Reducing the nb of threads does not affect the computational time! The computational cost reduction is due to vectorization, not multi-threading.

## Now use 2 workers
plan(multisession, workers = 2)
tic()
res <- furrr::future_map(x, compute_inv, nbthr = 1)
toc()
4.19 sec elapsed
## Now use 4 workers
plan(multisession, workers = 4)
tic()
res <- furrr::future_map(x, compute_inv, nbthr = 1)
toc()
5.03 sec elapsed
## Now use 8 workers
plan(multisession, workers = 8)
tic()
res <- furrr::future_map(x, compute_inv, nbthr = 1)
toc()
5.5 sec elapsed
## Now use 16 workers
plan(multisession, workers = 16)
tic()
res <- furrr::future_map(x, compute_inv, nbthr = 1)
toc()
7.68 sec elapsed

Systematic downgrading of the performance, the higher the nb of workers, the higher the computational time.

Example 2: matrix product

## Generate a list of pairs of matrices to multiply with a ref matrix
N <- 16    ## Matrix number
NbRow <- 5000   ## Matrix nb row
NbCol <- 1000   ## Matrix nb row

x <- lapply(1:N, \(i) matrix(rnorm(NbRow * NbCol), NbRow, NbCol))
RefMat <- matrix(rnorm(NbRow * NbCol), NbRow, NbCol) 

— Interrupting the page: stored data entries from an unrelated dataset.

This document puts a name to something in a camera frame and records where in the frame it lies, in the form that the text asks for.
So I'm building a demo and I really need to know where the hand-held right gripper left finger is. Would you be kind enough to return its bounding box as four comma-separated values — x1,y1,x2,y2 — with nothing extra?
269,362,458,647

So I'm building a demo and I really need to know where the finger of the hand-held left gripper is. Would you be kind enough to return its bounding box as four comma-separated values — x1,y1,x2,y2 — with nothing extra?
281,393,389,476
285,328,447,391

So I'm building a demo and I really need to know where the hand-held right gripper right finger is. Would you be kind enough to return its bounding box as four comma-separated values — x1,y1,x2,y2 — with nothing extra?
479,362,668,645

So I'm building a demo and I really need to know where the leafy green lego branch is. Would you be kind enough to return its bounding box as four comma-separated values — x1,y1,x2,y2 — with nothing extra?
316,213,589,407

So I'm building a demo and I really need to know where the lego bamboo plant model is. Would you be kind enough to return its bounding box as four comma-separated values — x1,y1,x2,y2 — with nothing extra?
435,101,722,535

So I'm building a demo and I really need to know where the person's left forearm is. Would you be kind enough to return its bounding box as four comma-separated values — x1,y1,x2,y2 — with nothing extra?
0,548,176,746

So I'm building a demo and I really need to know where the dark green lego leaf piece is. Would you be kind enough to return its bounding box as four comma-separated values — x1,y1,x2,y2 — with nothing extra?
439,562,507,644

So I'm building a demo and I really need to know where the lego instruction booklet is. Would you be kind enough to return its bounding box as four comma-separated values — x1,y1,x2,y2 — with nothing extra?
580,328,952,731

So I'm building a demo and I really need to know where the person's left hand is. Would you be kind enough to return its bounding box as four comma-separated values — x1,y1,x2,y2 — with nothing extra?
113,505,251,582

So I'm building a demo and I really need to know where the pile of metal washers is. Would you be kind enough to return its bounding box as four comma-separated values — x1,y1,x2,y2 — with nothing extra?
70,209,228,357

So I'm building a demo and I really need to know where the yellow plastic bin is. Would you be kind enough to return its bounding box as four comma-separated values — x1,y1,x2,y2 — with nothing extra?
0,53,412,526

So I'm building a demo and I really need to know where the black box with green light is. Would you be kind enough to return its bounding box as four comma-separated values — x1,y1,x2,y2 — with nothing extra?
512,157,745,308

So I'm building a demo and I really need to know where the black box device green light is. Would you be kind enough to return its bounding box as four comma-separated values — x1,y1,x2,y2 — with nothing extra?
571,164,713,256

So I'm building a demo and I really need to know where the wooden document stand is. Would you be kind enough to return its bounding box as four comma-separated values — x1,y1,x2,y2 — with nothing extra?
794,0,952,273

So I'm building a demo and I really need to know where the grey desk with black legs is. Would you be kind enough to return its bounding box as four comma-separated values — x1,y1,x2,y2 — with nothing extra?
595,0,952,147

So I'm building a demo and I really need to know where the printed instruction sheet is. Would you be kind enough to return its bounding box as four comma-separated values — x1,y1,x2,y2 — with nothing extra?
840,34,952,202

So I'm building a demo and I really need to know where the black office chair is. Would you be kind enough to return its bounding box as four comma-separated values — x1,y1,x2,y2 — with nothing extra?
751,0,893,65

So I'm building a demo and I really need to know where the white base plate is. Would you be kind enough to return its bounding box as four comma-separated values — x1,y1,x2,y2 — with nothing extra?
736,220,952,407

## Make a function that controls the number of threads used by the math lib 
## to compute the matrix crossprod
ComputeProd <- function(x,nbthr=1){
  blas_set_num_threads(threads = nbthr)
  crossprod(x,RefMat)
}

Using the same setup as for Example 1, we get the following computational times:

  • Default (MKL parallel computation): 0.67 sec;
  • Disable MKL parallel computation: 2.74 sec;
  • Future without parallelization: 2.95 sec;
  • Future with 2 workers: 2.95 sec;
  • Future with 4 workers: 2.89 sec;
  • Future with 8 workers: 4 sec;
  • Future with 16 workers: 6.71 sec.

Current understanding

For now the results are not intuitive at all:

  • solve mostly makes use of vectorization from MKL, as illustrated by the fact that changing the number of threads does not change the performance;
  • in contrast, crossprod benefits from multi-threading: reducing the number of threads downgrades the computational speed.

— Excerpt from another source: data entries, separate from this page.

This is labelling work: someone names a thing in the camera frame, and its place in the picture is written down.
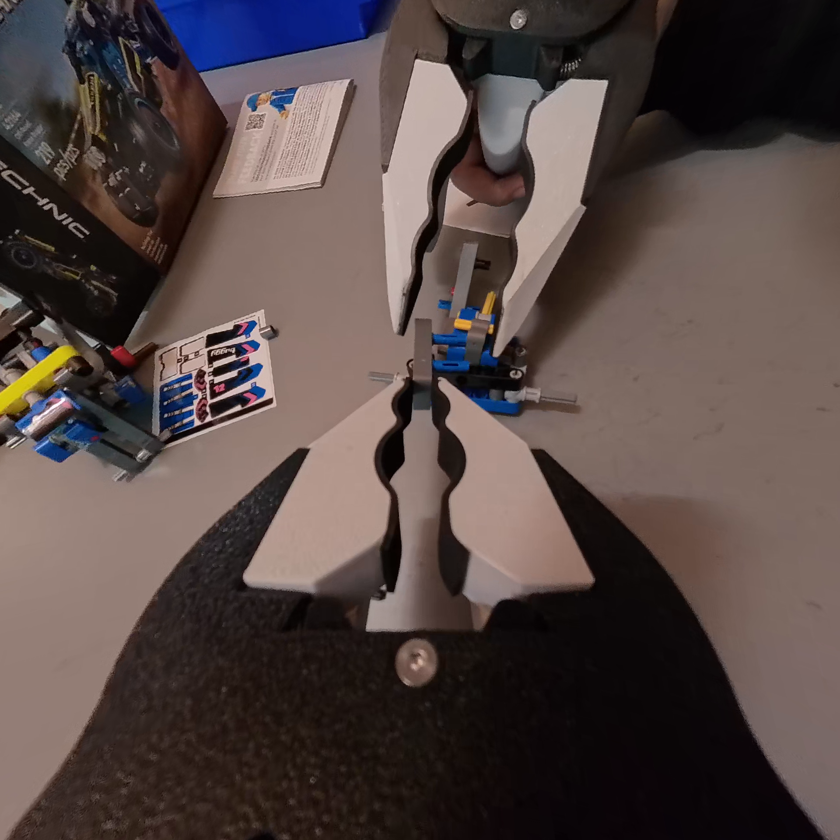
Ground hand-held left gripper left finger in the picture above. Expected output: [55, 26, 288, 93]
[243, 378, 403, 599]

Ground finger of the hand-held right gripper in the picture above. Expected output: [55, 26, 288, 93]
[491, 77, 610, 360]
[381, 54, 476, 337]

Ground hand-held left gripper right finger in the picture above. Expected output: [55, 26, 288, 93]
[436, 378, 596, 605]

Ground blue lego chassis assembly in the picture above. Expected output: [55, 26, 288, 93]
[369, 241, 578, 417]

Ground grey lego beam blue pins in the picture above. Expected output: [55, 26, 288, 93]
[412, 318, 470, 411]

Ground lego sticker sheet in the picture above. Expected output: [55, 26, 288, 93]
[152, 310, 275, 448]

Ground lego assembly with yellow beam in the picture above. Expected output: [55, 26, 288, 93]
[0, 289, 165, 483]

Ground black lego set box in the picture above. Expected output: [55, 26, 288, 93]
[0, 0, 228, 347]

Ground person's right hand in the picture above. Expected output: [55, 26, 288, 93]
[450, 140, 527, 207]

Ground open instruction booklet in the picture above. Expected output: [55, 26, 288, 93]
[438, 187, 522, 238]

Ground small white leaflet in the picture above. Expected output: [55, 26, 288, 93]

So we expect that reducing the number of threads to \(1\) will not hamper solve(), allowing the use of futures for parallelization over matrices. We should observe some (significant ?) gain. However, as soon as we increase the number of workers, we downgrade the performance. Differently, in the matrix product case, if we reduce the number of threads used by MKL, we allow for parallelization over matrices via futures but at the cost of some increase in computational time for each cross product. So there seems to be a trade-off, possibly hard to deal with, between the implicit multi-threading of MKL and the explicit one of future. However we basically observe no impact when the number of workers is low, and a downgrade when it is increased…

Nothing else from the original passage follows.